▸ **PROMPT**
Exact copy, pictures excluded: output the lines from the opening of the entries through the line bearing "Kindly provide the mask of the laser-cut".

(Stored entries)
•••••

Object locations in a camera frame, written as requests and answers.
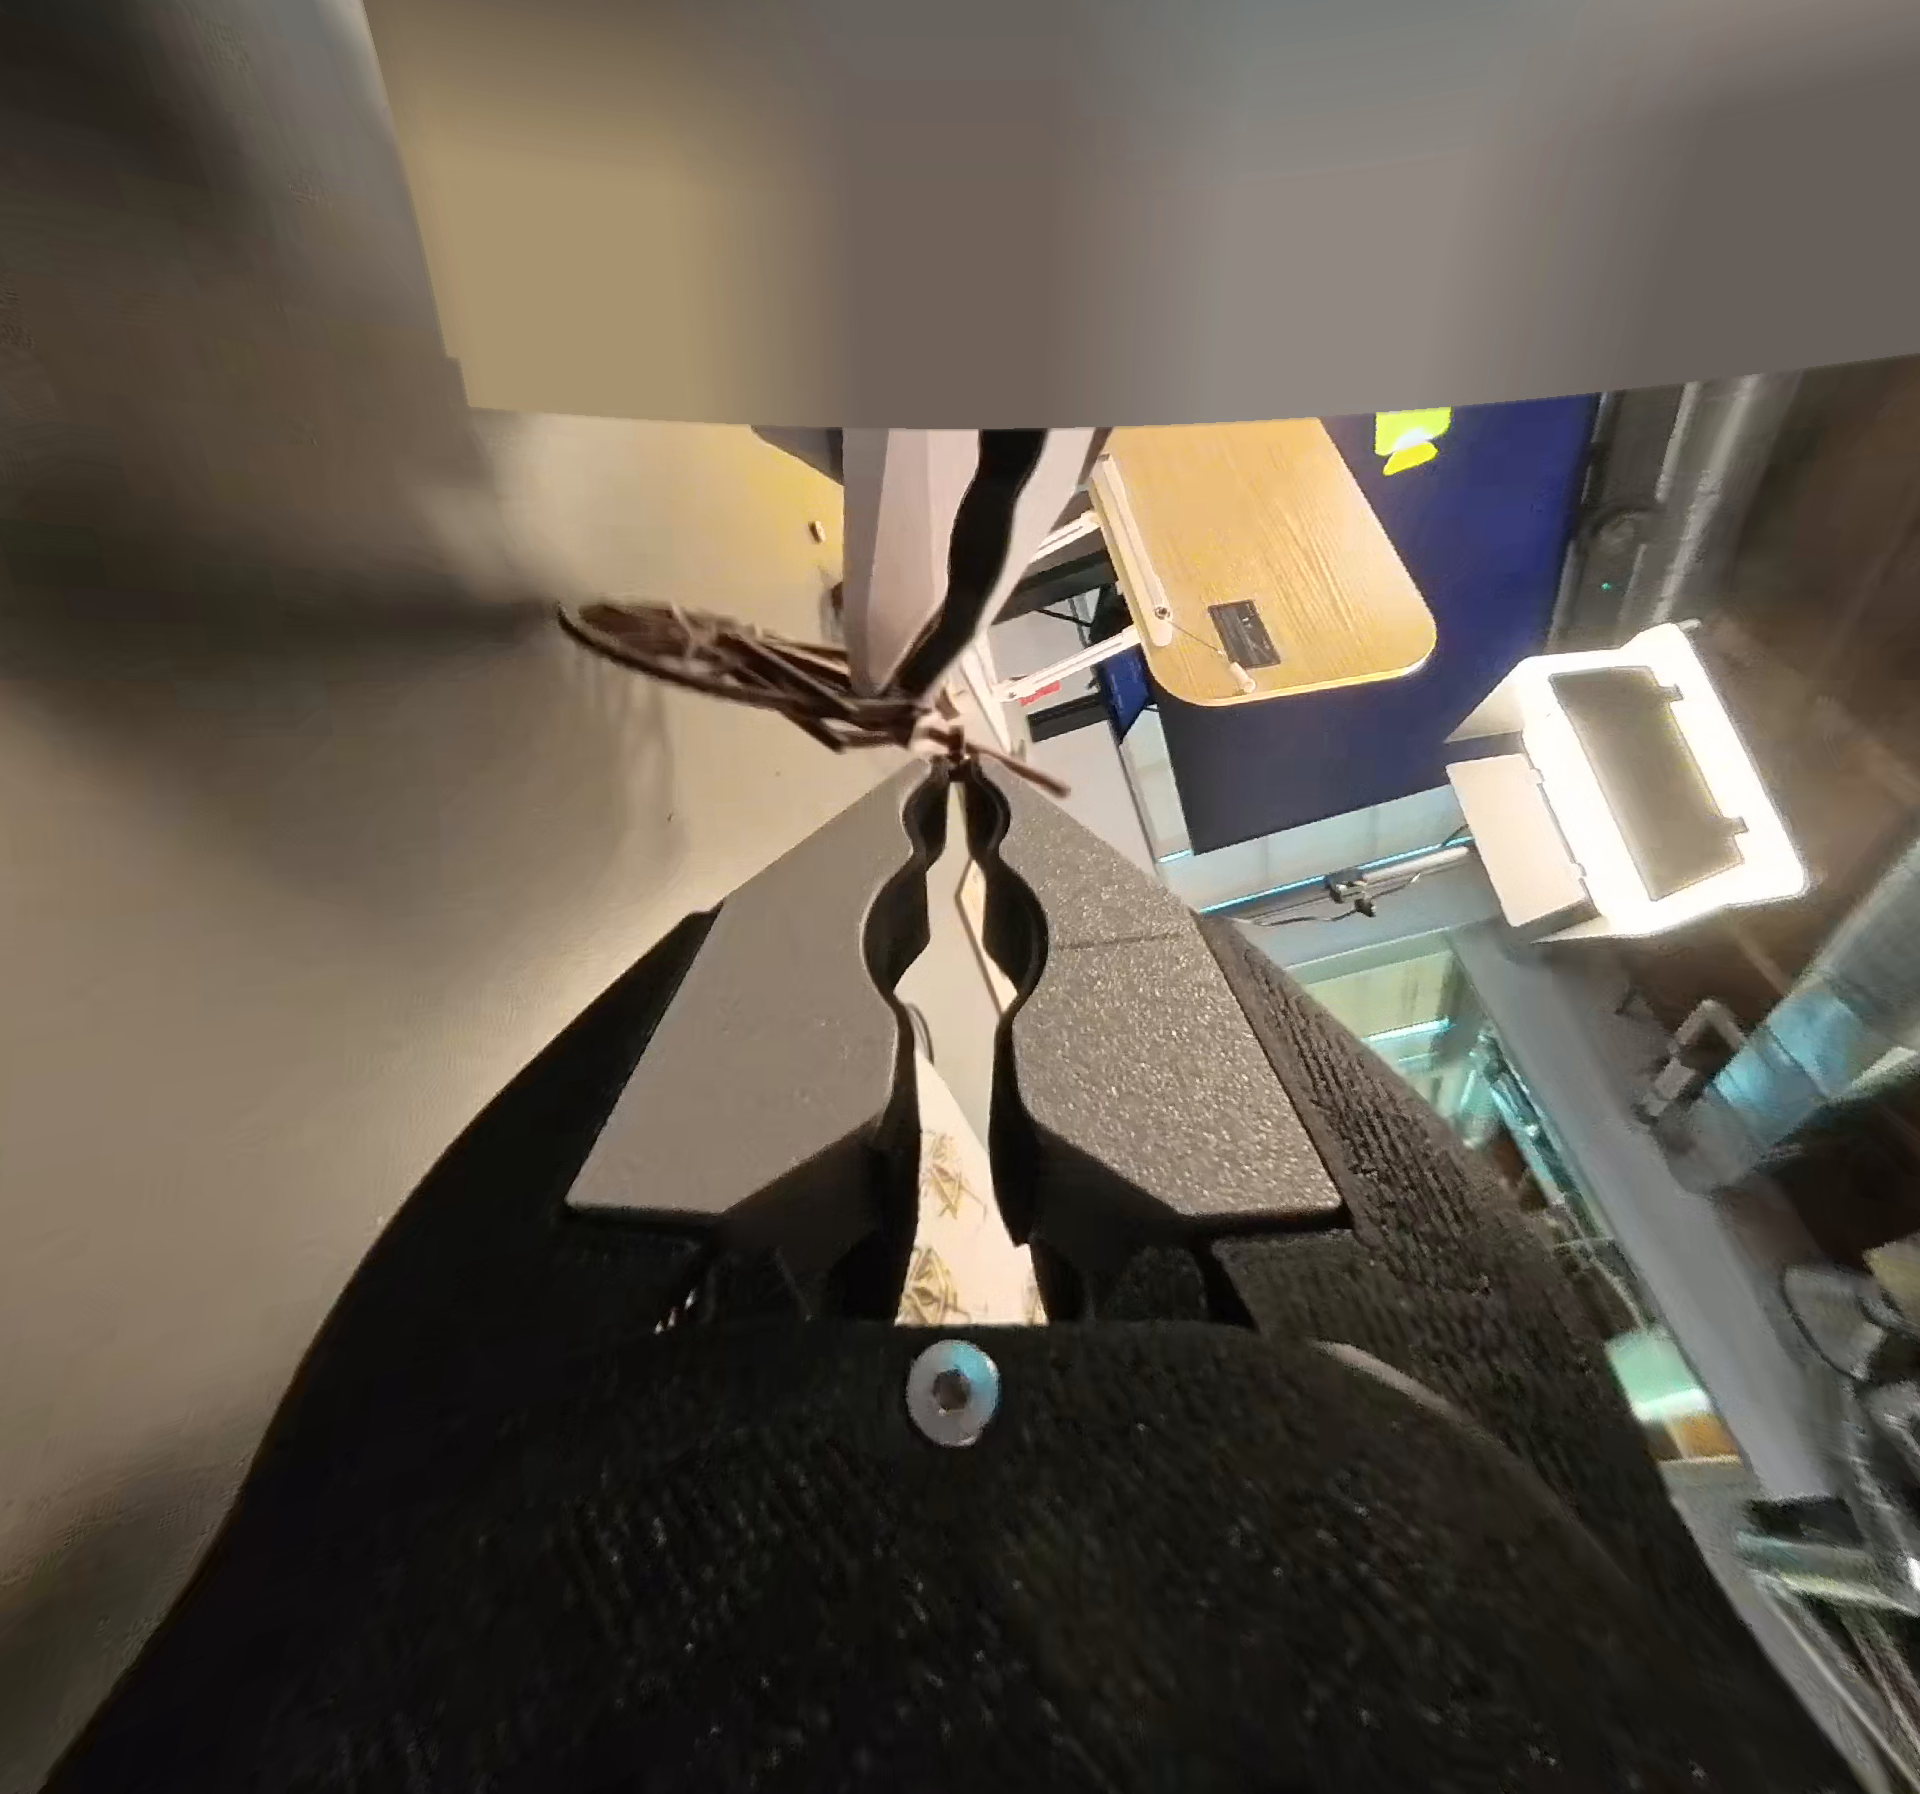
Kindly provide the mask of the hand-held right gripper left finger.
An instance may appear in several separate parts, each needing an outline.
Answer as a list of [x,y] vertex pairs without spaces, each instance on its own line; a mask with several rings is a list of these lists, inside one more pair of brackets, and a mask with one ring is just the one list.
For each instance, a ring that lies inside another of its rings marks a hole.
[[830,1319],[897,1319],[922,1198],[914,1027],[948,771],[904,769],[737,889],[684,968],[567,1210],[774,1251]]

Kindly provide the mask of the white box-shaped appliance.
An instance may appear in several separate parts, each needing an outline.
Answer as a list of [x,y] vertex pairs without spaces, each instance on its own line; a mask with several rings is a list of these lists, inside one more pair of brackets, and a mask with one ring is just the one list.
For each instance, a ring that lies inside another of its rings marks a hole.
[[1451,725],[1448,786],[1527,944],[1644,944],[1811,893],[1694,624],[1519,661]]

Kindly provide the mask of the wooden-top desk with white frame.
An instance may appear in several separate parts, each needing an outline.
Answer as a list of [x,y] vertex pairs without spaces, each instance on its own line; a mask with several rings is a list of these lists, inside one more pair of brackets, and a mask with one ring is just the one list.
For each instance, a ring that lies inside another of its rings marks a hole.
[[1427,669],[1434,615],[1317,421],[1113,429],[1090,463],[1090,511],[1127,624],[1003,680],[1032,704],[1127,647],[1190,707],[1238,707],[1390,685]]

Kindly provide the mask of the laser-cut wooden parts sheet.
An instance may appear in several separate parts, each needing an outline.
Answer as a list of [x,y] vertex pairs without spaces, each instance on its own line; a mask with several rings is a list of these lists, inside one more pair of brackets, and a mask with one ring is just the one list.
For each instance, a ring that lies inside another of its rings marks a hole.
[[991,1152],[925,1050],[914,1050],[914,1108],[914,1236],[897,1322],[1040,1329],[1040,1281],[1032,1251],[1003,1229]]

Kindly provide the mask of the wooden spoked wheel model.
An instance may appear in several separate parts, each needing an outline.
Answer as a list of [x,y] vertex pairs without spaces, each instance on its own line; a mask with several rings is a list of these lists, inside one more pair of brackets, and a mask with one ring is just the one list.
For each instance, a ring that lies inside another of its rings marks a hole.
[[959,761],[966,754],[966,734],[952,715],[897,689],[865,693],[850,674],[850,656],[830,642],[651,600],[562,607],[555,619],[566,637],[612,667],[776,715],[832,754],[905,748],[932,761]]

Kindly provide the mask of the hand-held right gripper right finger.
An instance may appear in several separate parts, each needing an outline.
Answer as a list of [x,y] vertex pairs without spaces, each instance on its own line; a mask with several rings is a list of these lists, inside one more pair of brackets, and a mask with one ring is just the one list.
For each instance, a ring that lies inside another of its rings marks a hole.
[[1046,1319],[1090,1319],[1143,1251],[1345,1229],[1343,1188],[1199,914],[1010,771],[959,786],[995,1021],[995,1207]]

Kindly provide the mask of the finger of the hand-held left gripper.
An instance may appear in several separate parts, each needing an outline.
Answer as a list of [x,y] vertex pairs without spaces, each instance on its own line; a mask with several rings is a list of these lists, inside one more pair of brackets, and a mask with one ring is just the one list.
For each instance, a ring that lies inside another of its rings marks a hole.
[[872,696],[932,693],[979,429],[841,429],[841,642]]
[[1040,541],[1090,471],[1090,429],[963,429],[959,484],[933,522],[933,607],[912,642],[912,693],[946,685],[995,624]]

•••••

▸ **ANSWER SECTION**
Object locations in a camera frame, written as requests and answers.
Kindly provide the mask of the hand-held right gripper left finger.
An instance may appear in several separate parts, each needing an outline.
Answer as a list of [x,y] vertex pairs without spaces, each instance on its own line; a mask with several rings is a list of these lists, inside one more pair of brackets, and a mask with one ring is just the one list.
For each instance, a ring that lies inside another of its rings marks a hole.
[[830,1319],[897,1319],[922,1198],[914,1027],[948,771],[904,769],[737,889],[684,968],[567,1210],[774,1251]]

Kindly provide the mask of the white box-shaped appliance.
An instance may appear in several separate parts, each needing an outline.
Answer as a list of [x,y] vertex pairs without spaces, each instance on its own line; a mask with several rings is a list of these lists, inside one more pair of brackets, and a mask with one ring is just the one list.
For each instance, a ring that lies inside another of its rings marks a hole.
[[1451,725],[1448,786],[1527,944],[1644,944],[1811,893],[1694,624],[1519,661]]

Kindly provide the mask of the wooden-top desk with white frame.
An instance may appear in several separate parts, each needing an outline.
Answer as a list of [x,y] vertex pairs without spaces, each instance on its own line; a mask with several rings is a list of these lists, inside one more pair of brackets, and a mask with one ring is just the one list.
For each instance, a ring that lies inside another of its rings marks a hole.
[[1427,669],[1434,615],[1317,421],[1113,429],[1090,463],[1090,511],[1127,624],[1003,680],[1032,704],[1127,647],[1190,707],[1238,707],[1390,685]]

Kindly provide the mask of the laser-cut wooden parts sheet.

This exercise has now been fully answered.